Would you return every entry, exactly as it is written?

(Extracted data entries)
· · ·
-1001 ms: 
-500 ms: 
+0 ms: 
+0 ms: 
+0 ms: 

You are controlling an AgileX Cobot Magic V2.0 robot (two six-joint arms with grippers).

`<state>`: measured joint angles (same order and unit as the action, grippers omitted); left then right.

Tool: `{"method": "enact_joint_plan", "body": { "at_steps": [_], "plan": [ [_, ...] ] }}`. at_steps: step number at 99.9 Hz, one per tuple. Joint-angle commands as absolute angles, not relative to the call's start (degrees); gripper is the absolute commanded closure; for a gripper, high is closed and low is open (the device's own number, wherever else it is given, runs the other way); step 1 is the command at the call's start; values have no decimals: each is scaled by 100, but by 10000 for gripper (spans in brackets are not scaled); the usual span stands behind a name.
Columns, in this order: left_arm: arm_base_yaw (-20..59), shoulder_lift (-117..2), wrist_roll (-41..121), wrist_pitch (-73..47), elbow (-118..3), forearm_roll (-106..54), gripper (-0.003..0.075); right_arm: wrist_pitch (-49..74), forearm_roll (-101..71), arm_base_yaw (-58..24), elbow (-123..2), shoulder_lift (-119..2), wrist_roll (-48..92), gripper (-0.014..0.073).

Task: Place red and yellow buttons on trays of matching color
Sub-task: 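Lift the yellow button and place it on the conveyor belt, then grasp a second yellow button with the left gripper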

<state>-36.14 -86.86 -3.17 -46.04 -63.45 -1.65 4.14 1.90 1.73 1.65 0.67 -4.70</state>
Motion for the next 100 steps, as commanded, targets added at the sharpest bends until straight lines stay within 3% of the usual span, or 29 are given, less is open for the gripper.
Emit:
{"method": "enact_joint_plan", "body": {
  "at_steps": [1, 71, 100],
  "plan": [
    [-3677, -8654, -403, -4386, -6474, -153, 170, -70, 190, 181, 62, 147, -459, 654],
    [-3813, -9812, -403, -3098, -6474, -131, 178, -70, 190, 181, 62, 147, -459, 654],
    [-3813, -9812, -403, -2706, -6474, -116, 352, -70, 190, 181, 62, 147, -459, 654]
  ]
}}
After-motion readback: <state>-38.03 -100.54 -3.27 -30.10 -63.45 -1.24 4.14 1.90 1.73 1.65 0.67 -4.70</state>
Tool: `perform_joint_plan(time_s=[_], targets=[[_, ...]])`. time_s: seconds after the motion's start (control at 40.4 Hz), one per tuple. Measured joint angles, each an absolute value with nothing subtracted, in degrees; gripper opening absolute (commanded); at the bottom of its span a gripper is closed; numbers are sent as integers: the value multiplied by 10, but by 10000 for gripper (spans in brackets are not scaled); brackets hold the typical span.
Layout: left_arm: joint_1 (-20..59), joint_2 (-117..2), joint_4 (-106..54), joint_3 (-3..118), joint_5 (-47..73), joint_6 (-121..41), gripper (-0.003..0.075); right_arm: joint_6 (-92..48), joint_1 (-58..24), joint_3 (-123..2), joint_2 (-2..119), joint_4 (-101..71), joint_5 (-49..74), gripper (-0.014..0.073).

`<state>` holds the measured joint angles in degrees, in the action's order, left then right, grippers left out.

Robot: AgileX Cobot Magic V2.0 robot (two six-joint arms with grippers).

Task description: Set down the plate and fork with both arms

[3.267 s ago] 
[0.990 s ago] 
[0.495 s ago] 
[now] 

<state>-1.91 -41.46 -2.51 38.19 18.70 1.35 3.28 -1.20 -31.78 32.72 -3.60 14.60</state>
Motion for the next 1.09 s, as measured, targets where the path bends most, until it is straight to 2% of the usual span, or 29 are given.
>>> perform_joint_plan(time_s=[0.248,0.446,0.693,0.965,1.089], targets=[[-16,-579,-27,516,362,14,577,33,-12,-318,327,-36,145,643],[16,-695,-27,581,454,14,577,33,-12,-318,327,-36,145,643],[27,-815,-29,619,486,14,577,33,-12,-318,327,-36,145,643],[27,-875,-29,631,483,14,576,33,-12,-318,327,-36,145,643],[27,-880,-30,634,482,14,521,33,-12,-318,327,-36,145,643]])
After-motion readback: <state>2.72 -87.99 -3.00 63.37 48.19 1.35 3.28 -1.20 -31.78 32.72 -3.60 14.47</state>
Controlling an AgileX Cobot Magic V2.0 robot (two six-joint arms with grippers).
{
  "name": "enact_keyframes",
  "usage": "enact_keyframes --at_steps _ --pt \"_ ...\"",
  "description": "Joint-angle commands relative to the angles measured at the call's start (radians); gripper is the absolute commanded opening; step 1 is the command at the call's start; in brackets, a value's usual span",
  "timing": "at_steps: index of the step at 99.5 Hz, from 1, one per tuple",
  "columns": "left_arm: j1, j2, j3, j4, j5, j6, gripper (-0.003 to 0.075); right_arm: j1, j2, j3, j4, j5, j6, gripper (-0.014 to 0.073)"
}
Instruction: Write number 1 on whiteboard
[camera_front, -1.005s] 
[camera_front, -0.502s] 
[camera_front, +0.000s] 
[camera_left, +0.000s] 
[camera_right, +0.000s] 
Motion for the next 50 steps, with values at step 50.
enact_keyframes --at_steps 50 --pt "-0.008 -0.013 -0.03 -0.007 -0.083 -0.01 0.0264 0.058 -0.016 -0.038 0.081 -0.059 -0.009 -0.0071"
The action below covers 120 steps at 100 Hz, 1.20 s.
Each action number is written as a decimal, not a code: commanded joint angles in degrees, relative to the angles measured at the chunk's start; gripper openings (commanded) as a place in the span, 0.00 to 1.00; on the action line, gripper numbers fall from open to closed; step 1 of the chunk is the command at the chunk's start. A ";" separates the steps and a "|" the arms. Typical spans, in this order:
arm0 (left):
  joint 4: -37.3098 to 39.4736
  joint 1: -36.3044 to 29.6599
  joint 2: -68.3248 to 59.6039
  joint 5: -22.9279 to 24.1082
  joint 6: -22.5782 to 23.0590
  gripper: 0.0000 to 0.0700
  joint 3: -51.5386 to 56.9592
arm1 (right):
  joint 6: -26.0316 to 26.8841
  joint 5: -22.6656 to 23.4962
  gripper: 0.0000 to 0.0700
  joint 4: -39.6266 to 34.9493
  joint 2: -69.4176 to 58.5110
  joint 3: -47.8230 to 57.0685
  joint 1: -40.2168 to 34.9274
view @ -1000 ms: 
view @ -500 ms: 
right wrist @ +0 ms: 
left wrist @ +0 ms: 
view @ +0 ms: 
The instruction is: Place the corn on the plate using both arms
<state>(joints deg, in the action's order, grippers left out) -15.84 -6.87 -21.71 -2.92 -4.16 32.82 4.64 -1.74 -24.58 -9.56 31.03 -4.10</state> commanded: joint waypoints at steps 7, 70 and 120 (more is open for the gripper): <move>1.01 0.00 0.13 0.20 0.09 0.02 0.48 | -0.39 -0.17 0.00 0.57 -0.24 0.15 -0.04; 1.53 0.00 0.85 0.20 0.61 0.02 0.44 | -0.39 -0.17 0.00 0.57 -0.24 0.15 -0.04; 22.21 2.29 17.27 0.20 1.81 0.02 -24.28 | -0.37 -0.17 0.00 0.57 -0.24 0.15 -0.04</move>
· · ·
> RESPONSE:
-1001 ms: 
-500 ms: 
+0 ms: 
+0 ms: 
+0 ms: 

You are controlling an AgileX Cobot Magic V2.0 robot (two six-joint arms with grippers).

`<state>`: measured joint angles (same order and unit as the action, grippers omitted); left then right.

Tool: `{"method": "enact_joint_plan", "body": { "at_steps": [_], "plan": [ [_, ...] ] }}`. at_steps: step number at 99.9 Hz, one per tuple. Joint-angle commands as absolute angles, not relative to the call's start (degrees); gripper is the absolute commanded closure; for a gripper, high is closed and low is open (the device's own number, wherever else it is given, runs the other way); step 1 is the command at the call's start; values have no decimals: each is scaled by 100, but by 10000 for gripper (spans in brackets are not scaled); the usual span stands behind a name.
Columns, in this order: left_arm: arm_base_yaw (-20..59), shoulder_lift (-117..2), wrist_roll (-41..121), wrist_pitch (-73..47), elbow (-118..3), forearm_roll (-106..54), gripper (-0.003..0.075); right_arm: wrist_pitch (-49..74), forearm_roll (-101..71), arm_base_yaw (-58..24), elbow (-123..2), shoulder_lift (-119..2), wrist_roll (-48..92), gripper (-0.014..0.073).

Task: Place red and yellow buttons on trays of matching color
Sub-task: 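Lift the yellow button and place it on the conveyor belt, then grasp a second yellow button with the left gripper
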
<state>-36.14 -86.86 -3.17 -46.04 -63.45 -1.65 4.14 1.90 1.73 1.65 0.67 -4.70</state>
Motion for the next 100 steps, as commanded, targets added at the sharpest bends until straight lines stay within 3% of the usual span, or 29 are given, less is open for the gripper.
Emit:
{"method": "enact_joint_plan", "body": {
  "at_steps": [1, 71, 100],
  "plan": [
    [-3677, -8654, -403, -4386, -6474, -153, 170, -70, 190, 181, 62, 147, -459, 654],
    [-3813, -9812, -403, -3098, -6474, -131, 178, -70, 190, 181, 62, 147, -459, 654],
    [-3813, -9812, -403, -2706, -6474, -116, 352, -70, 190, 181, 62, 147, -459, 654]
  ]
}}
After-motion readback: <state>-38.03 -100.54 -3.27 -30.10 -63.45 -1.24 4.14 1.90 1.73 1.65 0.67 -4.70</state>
Tool: `perform_joint_plan(time_s=[_], targets=[[_, ...]])`. time_s: seconds after the motion's start (control at 40.4 Hz), one per tuple. Measured joint angles, each an absolute value with nothing subtracted, in degrees; gripper opening absolute (commanded); at the bottom of its span a gripper is closed; numbers are sent as integers: the value multiplied by 10, but by 10000 for gripper (spans in brackets are not scaled); brackets hold the typical span.
Layout: left_arm: joint_1 (-20..59), joint_2 (-117..2), joint_4 (-106..54), joint_3 (-3..118), joint_5 (-47..73), joint_6 (-121..41), gripper (-0.003..0.075); right_arm: joint_6 (-92..48), joint_1 (-58..24), joint_3 (-123..2), joint_2 (-2..119), joint_4 (-101..71), joint_5 (-49..74), gripper (-0.014..0.073).

`<state>` holds the measured joint angles in degrees, in the action's order, left then right, grippers left out.

Robot: AgileX Cobot Magic V2.0 robot (two six-joint arms with grippers).

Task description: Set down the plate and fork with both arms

[3.267 s ago] 
[0.990 s ago] 
[0.495 s ago] 
[now] 

<state>-1.91 -41.46 -2.51 38.19 18.70 1.35 3.28 -1.20 -31.78 32.72 -3.60 14.60</state>
Motion for the next 1.09 s, as measured, targets where the path bends most, until it is straight to 2% of the usual span, or 29 are given.
>>> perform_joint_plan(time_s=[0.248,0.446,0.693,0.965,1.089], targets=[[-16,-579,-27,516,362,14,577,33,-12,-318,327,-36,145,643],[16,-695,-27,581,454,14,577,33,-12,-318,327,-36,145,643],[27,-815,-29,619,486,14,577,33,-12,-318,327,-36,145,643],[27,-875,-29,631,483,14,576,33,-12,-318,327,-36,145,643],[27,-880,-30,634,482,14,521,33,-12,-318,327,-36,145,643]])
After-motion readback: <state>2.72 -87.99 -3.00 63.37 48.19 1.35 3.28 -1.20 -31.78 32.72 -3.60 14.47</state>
Controlling an AgileX Cobot Magic V2.0 robot (two six-joint arms with grippers).
{
  "name": "enact_keyframes",
  "usage": "enact_keyframes --at_steps _ --pt \"_ ...\"",
  "description": "Joint-angle commands relative to the angles measured at the call's start (radians); gripper is the absolute commanded opening; step 1 is the command at the call's start; in brackets, a value's usual span",
  "timing": "at_steps: index of the step at 99.5 Hz, from 1, one per tuple",
  "columns": "left_arm: j1, j2, j3, j4, j5, j6, gripper (-0.003 to 0.075); right_arm: j1, j2, j3, j4, j5, j6, gripper (-0.014 to 0.073)"
}
Instruction: Write number 1 on whiteboard
[camera_front, -1.005s] 
[camera_front, -0.502s] 
[camera_front, +0.000s] 
[camera_left, +0.000s] 
[camera_right, +0.000s] 
Motion for the next 50 steps, with values at step 50.
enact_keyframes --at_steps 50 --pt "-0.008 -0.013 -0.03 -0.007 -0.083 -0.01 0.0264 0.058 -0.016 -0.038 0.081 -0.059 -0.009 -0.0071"
The action below covers 120 steps at 100 Hz, 1.20 s.
Each action number is written as a decimal, not a code: commanded joint angles in degrees, relative to the angles measured at the chunk's start; gripper openings (commanded) as a place in the span, 0.00 to 1.00; on the action line, gripper numbers fall from open to closed; step 1 of the chunk is the command at the chunk's start. A ";" separates the steps and a "|" the arms. Typical spans, in this order:
arm0 (left):
  joint 4: -37.3098 to 39.4736
  joint 1: -36.3044 to 29.6599
  joint 2: -68.3248 to 59.6039
  joint 5: -22.9279 to 24.1082
  joint 6: -22.5782 to 23.0590
  gripper: 0.0000 to 0.0700
  joint 3: -51.5386 to 56.9592
arm1 (right):
  joint 6: -26.0316 to 26.8841
  joint 5: -22.6656 to 23.4962
  gripper: 0.0000 to 0.0700
  joint 4: -39.6266 to 34.9493
  joint 2: -69.4176 to 58.5110
  joint 3: -47.8230 to 57.0685
  joint 1: -40.2168 to 34.9274
view @ -1000 ms: 
view @ -500 ms: 
right wrist @ +0 ms: 
left wrist @ +0 ms: 
view @ +0 ms: 
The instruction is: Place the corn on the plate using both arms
<state>(joints deg, in the action's order, grippers left out) -15.84 -6.87 -21.71 -2.92 -4.16 32.82 4.64 -1.74 -24.58 -9.56 31.03 -4.10</state> commanded: joint waypoints at steps 7, 70 and 120 (more is open for the gripper): <move>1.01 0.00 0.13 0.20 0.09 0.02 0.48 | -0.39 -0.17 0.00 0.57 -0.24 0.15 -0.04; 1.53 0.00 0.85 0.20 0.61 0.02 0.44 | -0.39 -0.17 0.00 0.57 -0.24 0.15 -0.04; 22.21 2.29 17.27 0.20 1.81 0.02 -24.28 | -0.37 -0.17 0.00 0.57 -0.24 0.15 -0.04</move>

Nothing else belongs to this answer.